## Problem statement:
Return only those lines of the listing in which "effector" appears.

## Data shown:

#####

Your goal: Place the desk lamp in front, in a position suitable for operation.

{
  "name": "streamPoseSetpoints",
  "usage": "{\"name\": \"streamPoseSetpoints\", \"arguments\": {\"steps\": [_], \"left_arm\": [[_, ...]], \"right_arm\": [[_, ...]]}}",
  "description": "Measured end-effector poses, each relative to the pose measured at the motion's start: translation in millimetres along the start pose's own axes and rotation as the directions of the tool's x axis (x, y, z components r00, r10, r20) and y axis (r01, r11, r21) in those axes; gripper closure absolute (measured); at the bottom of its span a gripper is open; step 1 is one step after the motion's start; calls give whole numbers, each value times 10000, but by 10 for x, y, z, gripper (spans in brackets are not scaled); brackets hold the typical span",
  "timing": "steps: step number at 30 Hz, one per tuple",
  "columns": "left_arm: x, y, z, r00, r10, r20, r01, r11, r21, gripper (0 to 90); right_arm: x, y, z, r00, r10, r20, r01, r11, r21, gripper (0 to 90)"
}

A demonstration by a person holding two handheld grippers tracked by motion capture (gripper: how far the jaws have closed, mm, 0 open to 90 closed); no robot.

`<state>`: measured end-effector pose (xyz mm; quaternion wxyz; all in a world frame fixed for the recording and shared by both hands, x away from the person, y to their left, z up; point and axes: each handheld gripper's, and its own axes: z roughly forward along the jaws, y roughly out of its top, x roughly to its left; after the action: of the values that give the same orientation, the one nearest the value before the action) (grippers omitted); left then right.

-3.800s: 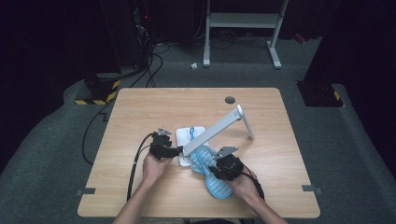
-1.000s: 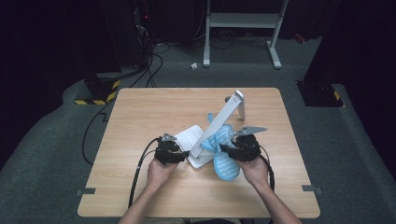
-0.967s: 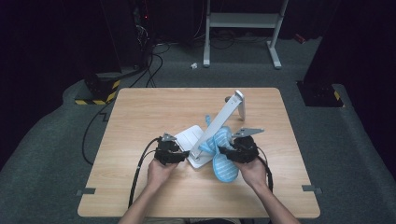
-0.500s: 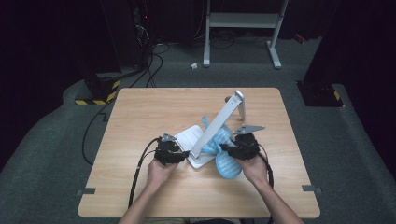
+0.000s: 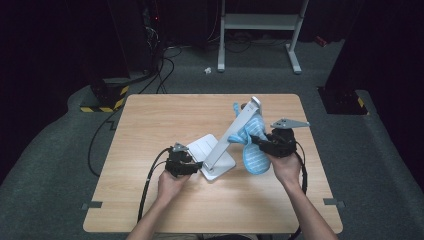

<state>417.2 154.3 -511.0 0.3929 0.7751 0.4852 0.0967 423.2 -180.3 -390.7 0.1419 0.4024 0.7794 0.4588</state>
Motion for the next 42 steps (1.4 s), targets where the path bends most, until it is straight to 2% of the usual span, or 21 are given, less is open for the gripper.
{"name": "streamPoseSetpoints", "arguments": {"steps": [2, 4, 6, 8, 10, 13, 16, 20, 24, 28, 32, 35, 37, 39, 42], "left_arm": [[1, 0, 0, 10000, 25, -6, -25, 10000, -8, 422], [-5, -1, 2, 10000, 13, -27, -13, 10000, -37, 421], [-2, -3, 1, 10000, 44, -29, -44, 10000, -31, 421], [-3, -2, 1, 10000, 43, -27, -43, 10000, -32, 421], [-3, -2, 0, 10000, 41, -29, -41, 10000, -29, 421], [-2, -6, 0, 10000, 36, -18, -36, 10000, -53, 421], [3, -17, 0, 10000, -13, 12, 13, 9999, -128, 422], [5, 23, 7, 9996, -286, -78, 287, 9994, 197, 394], [4, 26, 8, 9997, -211, -105, 214, 9995, 237, 373], [9, 24, 10, 9998, -174, -70, 175, 9996, 221, 371], [19, 22, 17, 9997, -228, -25, 228, 9995, 196, 364], [18, 21, 16, 9998, -212, -22, 212, 9996, 187, 364], [20, 21, 17, 9998, -179, -24, 180, 9997, 171, 363], [20, 19, 17, 9999, -139, -3, 139, 9998, 147, 361], [-5, 17, 16, 9999, 85, -122, -84, 9999, 82, 355]], "right_arm": [[66, -92, 109, 9997, -74, -232, 79, 9997, 229, 688], [145, -210, 254, 9988, -304, -389, 330, 9972, 675, 687], [218, -345, 418, 9971, -498, -576, 561, 9921, 1121, 687], [274, -478, 577, 9946, -481, -915, 616, 9866, 1512, 687], [334, -589, 709, 9924, -686, -1025, 875, 9772, 1933, 687], [418, -680, 771, 9875, -1099, -1133, 1332, 9655, 2238, 692], [443, -660, 669, 9828, -1370, -1235, 1616, 9624, 2182, 704], [438, -554, 420, 9760, -2004, -854, 2134, 9583, 1899, 703], [382, -368, 132, 9695, -2437, -242, 2446, 9585, 1463, 702], [305, -124, -149, 9654, -2579, 394, 2539, 9634, 857, 701], [248, 171, -346, 9649, -2553, 613, 2545, 9669, 205, 703], [249, 398, -422, 9633, -2566, 784, 2597, 9652, -313, 704], [247, 534, -412, 9640, -2495, 918, 2541, 9662, -426, 704], [230, 640, -357, 9698, -2280, 869, 2319, 9720, -376, 704], [240, 705, -226, 9732, -2113, 908, 2136, 9768, -158, 703]]}}
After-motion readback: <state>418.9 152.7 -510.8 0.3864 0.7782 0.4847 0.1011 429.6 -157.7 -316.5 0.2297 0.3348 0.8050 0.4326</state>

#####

## Completed task:
  "description": "Measured end-effector poses, each relative to the pose measured at the motion's start: translation in millimetres along the start pose's own axes and rotation as the directions of the tool's x axis (x, y, z components r00, r10, r20) and y axis (r01, r11, r21) in those axes; gripper closure absolute (measured); at the bottom of its span a gripper is open; step 1 is one step after the motion's start; calls give whole numbers, each value times 10000, but by 10 for x, y, z, gripper (spans in brackets are not scaled); brackets hold the typical span",
`<state>`: measured end-effector pose (xyz mm; quaternion wxyz; all in a world frame fixed for the recording and shared by both hands, x away from the person, y to their left, z up; point and axes: each handheld gripper's, and its own axes: z roughly forward along the jaws, y roughly out of its top, x roughly to its left; after the action: of the values that give the same orientation, the one nearest the value before the action) (grippers omitted); left then right.

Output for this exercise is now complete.